Jeremy: Yeah, there’s fantastic volunteer experiences both in our Bosnian and Palestinian partners. They are two of the most advanced organizations to volunteer in their respective regions. Their websites can be found through our website, and they manage all the volunteer regions. We help them to take over the management and volunteers themselves. I would say that the Bosnian one is more simple to go and volunteer at, and the Palestinian one is more of a live experience as we are seeing the conflict there is still ongoing. In each case, it is important to remark that it’s a really rich experience for the people who volunteer themselves. You’ll often learn so much. It’s tough to gage if you’re able to give back as much as you’re able to learn yourself. Overall it’s a really rich experience for everyone involved. And in the cases of these partners, they really appreciate that interaction with foreigners and that sharing of experiences. And it also helps contextually with regions that are experiencing difficulties with conflict based on identity.
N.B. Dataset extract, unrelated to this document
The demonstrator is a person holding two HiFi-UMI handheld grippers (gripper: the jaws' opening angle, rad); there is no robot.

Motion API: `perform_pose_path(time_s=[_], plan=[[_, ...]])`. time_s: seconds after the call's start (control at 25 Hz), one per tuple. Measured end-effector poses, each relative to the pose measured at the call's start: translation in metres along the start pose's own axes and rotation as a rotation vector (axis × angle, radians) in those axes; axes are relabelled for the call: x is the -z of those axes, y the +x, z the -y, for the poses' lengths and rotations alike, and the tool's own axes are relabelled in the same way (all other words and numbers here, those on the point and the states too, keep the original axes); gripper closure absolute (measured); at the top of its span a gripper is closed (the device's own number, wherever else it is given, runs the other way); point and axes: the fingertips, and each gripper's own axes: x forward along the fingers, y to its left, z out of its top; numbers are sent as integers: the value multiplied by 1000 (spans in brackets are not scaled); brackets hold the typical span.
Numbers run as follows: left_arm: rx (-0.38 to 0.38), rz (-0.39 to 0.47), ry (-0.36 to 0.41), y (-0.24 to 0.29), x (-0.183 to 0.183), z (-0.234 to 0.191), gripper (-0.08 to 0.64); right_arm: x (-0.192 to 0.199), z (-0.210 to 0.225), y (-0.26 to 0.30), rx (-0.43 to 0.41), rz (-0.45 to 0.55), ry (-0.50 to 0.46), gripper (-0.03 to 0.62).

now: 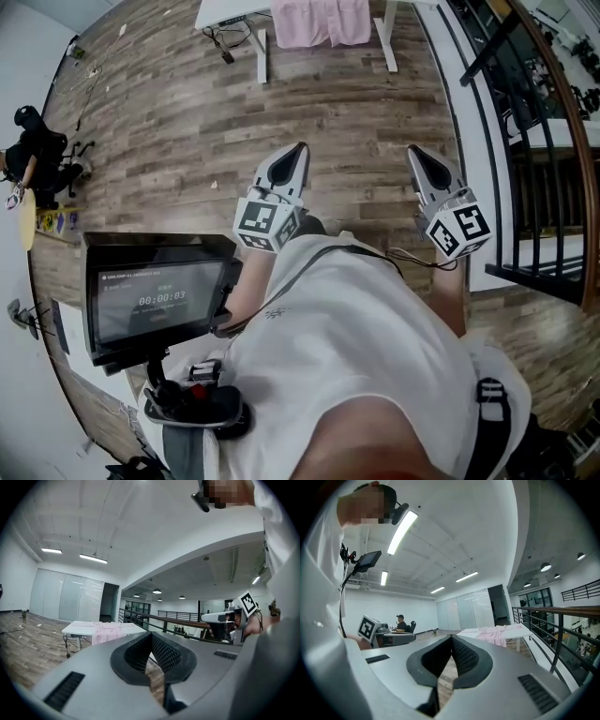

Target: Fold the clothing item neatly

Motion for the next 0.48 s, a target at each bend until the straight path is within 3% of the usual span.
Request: perform_pose_path(time_s=[0.2, 0.36, 0.48], plan=[[-4, -13, -3, 23, 26, 20, 557, 18, 30, -12, -3, 10, 7, 589], [0, -3, -4, 17, 25, 33, 557, 18, 28, -26, 5, 17, 6, 590], [6, -7, -13, 33, 23, 19, 557, 14, 37, -7, 5, 9, 4, 589]])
In the case of Syrian refugees we don’t, for various reasons at the moment, have any means to help people to volunteer. You can find our partners on our website on our website, which is at fireflyinternational.org, and it’s really easy to look up how to volunteer.
[b]Vandana[/b]: That’s great! Your story was really inspiring and we’re so thankful that you could join us today for the Impact Series Podcast. We look forward to seeing the developments of Firefly in the years to come!